В этот миг, улыбаясь Димитрию и глядя ему в глаза, я уверена: у меня все получится.

22

Мы бредем рука в руке к другой стороне острова. Тропа плавно сбегает к небольшой рощице, и я вдруг осознаю, что мы уже давно никого не встречали. Кругом стоит полнейшая тишина.

— Идем, — зовет Димитрий. — Хочу тебе кое-что показать.

Он уводит меня с дорожки и утягивает за собой к роще. Я бегу следом, стараясь не отставать. Зеленая трава усыпана полевыми цветами.

— Ты что? — смеюсь я. — Куда ты меня ведешь?

— Увидишь, — отвечает Димитрий.

Мы петляем между стволами апельсиновых деревьев, и мне сразу вспоминается мама. Апельсин и жасмин. Гадючий камень жарко пульсирует у меня под платьем.

Роща кажется бесконечной. Не будь со мной Димитрия, я бы наверняка в ней заблудилась — деревья растут в каком-то странном порядке, понятном одной только природе. Впрочем, Димитрий точно знает, куда идет, и я следую за ним без вопросов и колебаний.

Наконец мы вырываемся из-под завесы деревьев, и над нами во всю ширь разворачивается огромное небо.

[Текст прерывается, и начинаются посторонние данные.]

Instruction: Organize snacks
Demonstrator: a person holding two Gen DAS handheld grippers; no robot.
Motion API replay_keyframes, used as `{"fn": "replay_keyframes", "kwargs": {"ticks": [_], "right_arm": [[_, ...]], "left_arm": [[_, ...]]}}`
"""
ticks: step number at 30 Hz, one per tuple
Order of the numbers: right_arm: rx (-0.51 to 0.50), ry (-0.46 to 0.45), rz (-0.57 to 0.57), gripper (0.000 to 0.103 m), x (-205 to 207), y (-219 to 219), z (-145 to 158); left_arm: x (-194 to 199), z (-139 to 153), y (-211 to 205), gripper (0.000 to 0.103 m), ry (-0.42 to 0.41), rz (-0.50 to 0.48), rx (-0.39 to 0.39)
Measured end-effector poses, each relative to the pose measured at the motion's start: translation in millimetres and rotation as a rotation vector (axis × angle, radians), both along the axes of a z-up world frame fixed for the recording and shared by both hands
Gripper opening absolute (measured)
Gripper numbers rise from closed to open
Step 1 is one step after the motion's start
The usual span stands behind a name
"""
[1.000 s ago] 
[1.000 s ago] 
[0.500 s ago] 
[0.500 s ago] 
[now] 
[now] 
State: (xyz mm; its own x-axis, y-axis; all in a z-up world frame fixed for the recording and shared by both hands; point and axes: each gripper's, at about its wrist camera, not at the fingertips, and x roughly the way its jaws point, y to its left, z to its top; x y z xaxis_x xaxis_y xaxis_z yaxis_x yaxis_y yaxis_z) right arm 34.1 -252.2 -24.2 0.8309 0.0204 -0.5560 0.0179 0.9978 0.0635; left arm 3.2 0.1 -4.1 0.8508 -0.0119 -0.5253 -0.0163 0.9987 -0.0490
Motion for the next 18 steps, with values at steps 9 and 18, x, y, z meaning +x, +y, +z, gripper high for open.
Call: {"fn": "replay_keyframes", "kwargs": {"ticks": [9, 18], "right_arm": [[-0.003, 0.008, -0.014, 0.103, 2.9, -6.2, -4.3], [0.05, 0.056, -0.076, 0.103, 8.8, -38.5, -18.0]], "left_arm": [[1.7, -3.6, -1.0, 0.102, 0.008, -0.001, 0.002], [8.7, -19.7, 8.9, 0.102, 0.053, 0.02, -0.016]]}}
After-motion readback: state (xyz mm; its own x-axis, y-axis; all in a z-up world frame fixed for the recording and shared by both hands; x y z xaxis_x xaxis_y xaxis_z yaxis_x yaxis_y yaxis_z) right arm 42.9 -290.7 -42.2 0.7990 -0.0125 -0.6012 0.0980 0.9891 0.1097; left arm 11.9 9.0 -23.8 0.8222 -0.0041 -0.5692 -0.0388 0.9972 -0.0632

Внизу сверкает белопенное море, буйные валы разбиваются о зазубренные утесы, отвесно уходящие вниз от опушки рощи к морю.

— В детстве я очень любил сюда приходить, — поясняет Димитрий. — Это было мое тайное место, хотя, сдается мне, мама прекрасно знала, где оно. В Алтусе не слишком-то много секретов.

Я улыбаюсь, пытаясь представить Димитрия темноволосым мальчуганом с проказливой улыбкой.

— И каково было тут расти?

Он отходит к ближайшему дереву, поднимает руку и срывает небольшой апельсин.

— Пожалуй, настоящая идиллия. Хотя тогда я этого, конечно, не понимал.

— А твои родители живут на острове?

— Отец. — По лицу Димитрия пробегает тень, и по следующим его словам я понимаю, отчего. — Мама умерла.

— О… Мои соболезнования, Димитрий. — Склонив голову набок, я печально улыбаюсь ему. — Вот еще, что у нас общего.

Он медленно кивает, подходит ко мне и показывает на траву близ обрыва.

— Садись.

Я опускаюсь на землю, Димитрий садится рядом. Он продолжает, больше ни единым словом не упоминая своих родителей, так что я понимаю: тема закрыта.

— Алтус похож на крошечный городишко, разве что обитатели не такие косные. — Рассказывая, он задумчиво катает в ладонях апельсин. — Во многих отношениях остров ничем не отличается от того места, где ты росла: свадьбы, рождения, смерти…

— Ага, и мужчины с женщинами живут под одной крышей. — Я все никак не могу переварить эту новость, поэтому не сдерживаюсь и теперь.

— Вижу, ты успела поболтать с Уной. Отлично. Тебя это шокирует?

Я пожимаю плечами.

— Слегка. Я… просто я к такому не привыкла, наверное, все дело в этом.

Он кивает.

— Знаю, на то, чтобы привыкнуть к нашим обычаям, требуется время. Но постарайся не думать о них, как о чуждых или слишком новомодных. На самом деле, они старше, чем само время.

Я гляжу на воду, обдумывая его слова, хотя не знаю, готова ли сейчас всерьез размышлять на эти темы. Они открывают мне реальность, о которой я и помыслить не могла еще несколько недель назад — несмотря на всю нашу вольную и безнадзорную жизнь в Лондоне.

— Расскажи мне, как там Соня, — прошу я, отчасти желая сменить тему, а отчасти потому, что готова услышать правду о подруге.

Димитрий чистит апельсин, пытаясь, чтобы кожица сошла одной полосочкой.